* **What to work on**
Go through the listing and retype each line exactly.

* **Given data**
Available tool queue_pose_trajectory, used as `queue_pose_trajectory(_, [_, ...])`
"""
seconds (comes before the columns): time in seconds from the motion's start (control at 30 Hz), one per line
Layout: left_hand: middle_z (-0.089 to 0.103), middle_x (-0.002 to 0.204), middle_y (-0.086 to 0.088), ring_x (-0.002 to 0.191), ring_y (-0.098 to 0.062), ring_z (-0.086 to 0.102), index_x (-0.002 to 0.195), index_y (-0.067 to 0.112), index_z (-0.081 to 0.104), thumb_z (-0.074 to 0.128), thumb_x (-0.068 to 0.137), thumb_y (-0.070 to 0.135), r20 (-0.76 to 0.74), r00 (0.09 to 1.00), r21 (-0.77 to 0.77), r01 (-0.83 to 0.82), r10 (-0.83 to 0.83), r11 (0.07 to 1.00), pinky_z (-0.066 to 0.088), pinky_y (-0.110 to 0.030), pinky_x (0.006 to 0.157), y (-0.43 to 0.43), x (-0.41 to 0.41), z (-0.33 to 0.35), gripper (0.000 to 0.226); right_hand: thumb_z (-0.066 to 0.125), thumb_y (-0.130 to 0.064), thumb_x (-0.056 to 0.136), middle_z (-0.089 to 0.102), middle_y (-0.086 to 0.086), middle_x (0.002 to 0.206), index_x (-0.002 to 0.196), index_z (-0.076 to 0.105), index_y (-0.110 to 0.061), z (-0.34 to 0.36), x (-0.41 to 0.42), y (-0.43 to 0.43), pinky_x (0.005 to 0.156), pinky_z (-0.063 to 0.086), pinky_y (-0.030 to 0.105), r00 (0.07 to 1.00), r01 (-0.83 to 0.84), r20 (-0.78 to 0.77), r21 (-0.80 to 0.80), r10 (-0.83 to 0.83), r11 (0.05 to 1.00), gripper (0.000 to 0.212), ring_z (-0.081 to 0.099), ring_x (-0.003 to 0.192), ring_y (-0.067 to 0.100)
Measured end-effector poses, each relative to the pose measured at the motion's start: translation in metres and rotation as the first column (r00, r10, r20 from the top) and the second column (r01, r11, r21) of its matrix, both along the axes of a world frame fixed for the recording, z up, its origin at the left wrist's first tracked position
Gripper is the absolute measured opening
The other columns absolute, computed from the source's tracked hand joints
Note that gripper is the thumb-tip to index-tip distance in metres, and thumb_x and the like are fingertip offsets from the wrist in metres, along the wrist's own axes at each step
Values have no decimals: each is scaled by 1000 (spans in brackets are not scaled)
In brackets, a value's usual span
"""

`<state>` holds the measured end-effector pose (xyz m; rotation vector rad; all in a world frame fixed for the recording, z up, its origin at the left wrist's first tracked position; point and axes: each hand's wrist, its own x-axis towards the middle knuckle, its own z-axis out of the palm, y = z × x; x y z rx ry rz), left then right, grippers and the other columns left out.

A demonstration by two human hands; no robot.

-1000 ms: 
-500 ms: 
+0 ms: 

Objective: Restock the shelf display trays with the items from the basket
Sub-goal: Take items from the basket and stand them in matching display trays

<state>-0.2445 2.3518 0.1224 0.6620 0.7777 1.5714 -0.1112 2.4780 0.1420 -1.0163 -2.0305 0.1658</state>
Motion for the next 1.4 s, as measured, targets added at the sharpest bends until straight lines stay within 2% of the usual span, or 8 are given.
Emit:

* **Result below**
Available tool queue_pose_trajectory, used as `queue_pose_trajectory(_, [_, ...])`
"""
seconds (comes before the columns): time in seconds from the motion's start (control at 30 Hz), one per line
Layout: left_hand: middle_z (-0.089 to 0.103), middle_x (-0.002 to 0.204), middle_y (-0.086 to 0.088), ring_x (-0.002 to 0.191), ring_y (-0.098 to 0.062), ring_z (-0.086 to 0.102), index_x (-0.002 to 0.195), index_y (-0.067 to 0.112), index_z (-0.081 to 0.104), thumb_z (-0.074 to 0.128), thumb_x (-0.068 to 0.137), thumb_y (-0.070 to 0.135), r20 (-0.76 to 0.74), r00 (0.09 to 1.00), r21 (-0.77 to 0.77), r01 (-0.83 to 0.82), r10 (-0.83 to 0.83), r11 (0.07 to 1.00), pinky_z (-0.066 to 0.088), pinky_y (-0.110 to 0.030), pinky_x (0.006 to 0.157), y (-0.43 to 0.43), x (-0.41 to 0.41), z (-0.33 to 0.35), gripper (0.000 to 0.226); right_hand: thumb_z (-0.066 to 0.125), thumb_y (-0.130 to 0.064), thumb_x (-0.056 to 0.136), middle_z (-0.089 to 0.102), middle_y (-0.086 to 0.086), middle_x (0.002 to 0.206), index_x (-0.002 to 0.196), index_z (-0.076 to 0.105), index_y (-0.110 to 0.061), z (-0.34 to 0.36), x (-0.41 to 0.42), y (-0.43 to 0.43), pinky_x (0.005 to 0.156), pinky_z (-0.063 to 0.086), pinky_y (-0.030 to 0.105), r00 (0.07 to 1.00), r01 (-0.83 to 0.84), r20 (-0.78 to 0.77), r21 (-0.80 to 0.80), r10 (-0.83 to 0.83), r11 (0.05 to 1.00), gripper (0.000 to 0.212), ring_z (-0.081 to 0.099), ring_x (-0.003 to 0.192), ring_y (-0.067 to 0.100)
Measured end-effector poses, each relative to the pose measured at the motion's start: translation in metres and rotation as the first column (r00, r10, r20 from the top) and the second column (r01, r11, r21) of its matrix, both along the axes of a world frame fixed for the recording, z up, its origin at the left wrist's first tracked position
Gripper is the absolute measured opening
The other columns absolute, computed from the source's tracked hand joints
Note that gripper is the thumb-tip to index-tip distance in metres, and thumb_x and the like are fingertip offsets from the wrist in metres, along the wrist's own axes at each step
Values have no decimals: each is scaled by 1000 (spans in brackets are not scaled)
In brackets, a value's usual span
"""

`<state>` holds the measured end-effector pose (xyz m; rotation vector rad; all in a world frame fixed for the recording, z up, its origin at the left wrist's first tracked position; point and axes: each hand's wrist, its own x-axis towards the middle knuckle, its own z-axis out of the palm, y = z × x; x y z rx ry rz), left then right, grippers and the other columns left out.

A demonstration by two human hands; no robot.

-1000 ms: 
-500 ms: 
+0 ms: 

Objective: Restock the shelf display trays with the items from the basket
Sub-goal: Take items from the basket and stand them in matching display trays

<state>-0.2445 2.3518 0.1224 0.6620 0.7777 1.5714 -0.1112 2.4780 0.1420 -1.0163 -2.0305 0.1658</state>
Motion for the next 1.4 s, as measured, targets added at the sharpest bends until straight lines stay within 2% of the usual span, or 8 are given.
Emit:

The output has been completed.